Semiray Ahmedova (born 21 April 1981 in Sofia, Bulgaria) is a Luxembourgian architect and politician of The Greens. She became a deputy in 2019.

Biography
Born in 1981 in the Bulgarian capital Sofia, she became a citizen of Luxembourg in 2004. At the age of 9, she fled the communist regime of the People's Republic of Bulgaria with her parents. She attended school in Dudelange and later studied architecture and urban planning in Brussels. She went back to Luxembourg and worked in an architectural firm, later as an advisor for sustainable building at myenergy agency, before she joined the Ministry of Spatial Planning. She describes herself as a "girl of Dudelange" ( in Luxembourgish).
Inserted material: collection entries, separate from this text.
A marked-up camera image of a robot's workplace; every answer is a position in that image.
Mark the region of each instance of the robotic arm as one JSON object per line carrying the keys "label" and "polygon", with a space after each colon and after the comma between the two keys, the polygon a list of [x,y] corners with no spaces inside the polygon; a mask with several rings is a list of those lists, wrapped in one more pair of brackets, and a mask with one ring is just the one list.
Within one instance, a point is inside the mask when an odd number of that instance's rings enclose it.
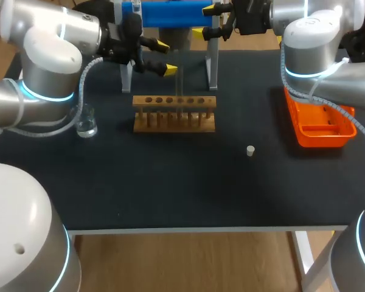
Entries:
{"label": "robotic arm", "polygon": [[83,56],[99,55],[119,64],[133,60],[135,71],[160,76],[176,71],[142,59],[141,46],[165,54],[169,47],[141,36],[139,15],[130,15],[118,26],[101,25],[94,16],[48,2],[6,0],[0,26],[2,39],[19,48],[23,67],[23,80],[0,81],[0,128],[50,126],[65,119]]}
{"label": "robotic arm", "polygon": [[335,62],[342,37],[363,25],[365,0],[233,0],[203,9],[208,16],[224,12],[230,17],[222,28],[193,32],[227,40],[233,28],[241,35],[272,28],[283,36],[284,81],[294,92],[365,109],[365,63]]}

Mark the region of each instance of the small white cap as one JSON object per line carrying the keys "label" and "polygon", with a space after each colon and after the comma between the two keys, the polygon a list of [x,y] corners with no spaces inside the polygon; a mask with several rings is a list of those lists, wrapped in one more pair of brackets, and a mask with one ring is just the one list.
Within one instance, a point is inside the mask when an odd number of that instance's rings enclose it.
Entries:
{"label": "small white cap", "polygon": [[246,150],[247,150],[248,156],[253,156],[254,150],[256,150],[256,149],[254,148],[254,146],[250,145],[247,147]]}

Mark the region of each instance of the wooden floor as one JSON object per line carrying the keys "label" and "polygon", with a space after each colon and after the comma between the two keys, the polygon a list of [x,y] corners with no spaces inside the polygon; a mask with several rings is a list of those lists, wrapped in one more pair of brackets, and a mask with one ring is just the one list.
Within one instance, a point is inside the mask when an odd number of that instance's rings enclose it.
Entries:
{"label": "wooden floor", "polygon": [[[220,47],[278,49],[278,43],[269,31],[247,37],[233,34]],[[205,48],[204,42],[193,41],[192,49]],[[0,79],[14,53],[14,47],[0,41]],[[309,236],[317,256],[330,234],[315,232]],[[86,236],[80,259],[81,292],[300,291],[284,232]],[[321,292],[329,291],[327,283]]]}

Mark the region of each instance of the white robotic arm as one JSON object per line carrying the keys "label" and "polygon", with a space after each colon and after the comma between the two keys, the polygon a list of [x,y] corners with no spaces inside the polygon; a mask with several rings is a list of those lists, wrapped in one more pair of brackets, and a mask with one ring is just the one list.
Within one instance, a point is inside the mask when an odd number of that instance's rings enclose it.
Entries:
{"label": "white robotic arm", "polygon": [[139,15],[129,15],[119,25],[101,25],[94,16],[48,2],[5,0],[0,29],[2,39],[19,48],[23,67],[22,80],[0,82],[0,128],[51,126],[65,119],[83,56],[99,55],[119,64],[133,60],[135,71],[148,70],[160,76],[173,75],[177,69],[142,59],[141,46],[164,54],[169,47],[141,36]]}

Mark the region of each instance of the white cable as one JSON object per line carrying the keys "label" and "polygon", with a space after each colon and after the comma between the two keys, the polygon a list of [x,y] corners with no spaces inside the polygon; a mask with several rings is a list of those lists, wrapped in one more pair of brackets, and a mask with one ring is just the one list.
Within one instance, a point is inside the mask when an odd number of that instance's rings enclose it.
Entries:
{"label": "white cable", "polygon": [[343,64],[346,64],[349,62],[349,58],[343,58],[342,61],[340,61],[337,64],[334,64],[331,66],[331,68],[329,68],[328,70],[325,71],[324,74],[320,75],[318,79],[316,79],[314,85],[312,86],[310,93],[308,95],[308,99],[310,101],[310,103],[313,103],[313,94],[316,90],[316,88],[318,88],[318,86],[322,83],[322,81],[327,77],[330,76],[331,74],[335,73],[339,67],[341,67]]}
{"label": "white cable", "polygon": [[18,115],[16,116],[16,119],[13,122],[13,124],[9,127],[0,128],[0,134],[2,134],[4,129],[17,126],[20,123],[21,119],[23,118],[23,114],[24,114],[24,97],[23,97],[22,92],[19,89],[19,85],[17,84],[16,81],[14,81],[14,79],[5,78],[3,80],[11,83],[11,85],[13,86],[13,89],[16,91],[18,98],[19,98],[19,110],[18,110]]}
{"label": "white cable", "polygon": [[[294,90],[287,82],[287,78],[286,78],[286,72],[285,72],[285,51],[284,51],[284,42],[281,43],[281,79],[282,79],[282,83],[284,85],[284,87],[290,92],[291,97],[295,96],[297,98],[300,99],[309,99],[310,96],[308,94],[304,94],[301,92],[298,92],[296,90]],[[364,135],[365,135],[365,127],[362,126],[351,114],[349,114],[345,109],[341,108],[339,105],[323,99],[321,97],[317,97],[317,96],[312,96],[311,99],[314,102],[318,102],[320,104],[324,104],[327,105],[331,108],[333,108],[334,110],[339,111],[344,117],[346,117],[347,119],[349,119],[351,121],[351,123],[354,124],[354,126],[357,127],[357,129],[359,129]]]}
{"label": "white cable", "polygon": [[70,129],[77,121],[78,118],[81,116],[81,113],[83,111],[83,104],[84,104],[84,84],[85,84],[85,78],[86,75],[88,74],[89,70],[96,64],[101,63],[103,61],[103,58],[96,58],[95,60],[93,60],[92,62],[90,62],[84,69],[81,77],[80,77],[80,86],[79,86],[79,90],[78,90],[78,105],[77,105],[77,113],[74,116],[74,118],[65,126],[63,126],[60,129],[57,129],[55,131],[51,131],[51,132],[47,132],[47,133],[33,133],[33,132],[28,132],[28,131],[24,131],[24,130],[20,130],[18,128],[8,128],[7,130],[14,132],[16,134],[20,134],[23,136],[27,136],[27,137],[33,137],[33,138],[42,138],[42,137],[51,137],[51,136],[55,136],[58,134],[61,134],[63,132],[65,132],[66,130]]}
Ahmedova joined The Greens party in 2017. She failed to win a seat in the Dudelang municipal council in the 2017 communal elections. She stood in the 2018 general election in the South constituency but failed to win a seat, since she was in ninth position on The Greens' list and the party won three seats only. However, she later replaced resigning deputy  and became the youngest deputy of Luxembourg on October 8th, 2019.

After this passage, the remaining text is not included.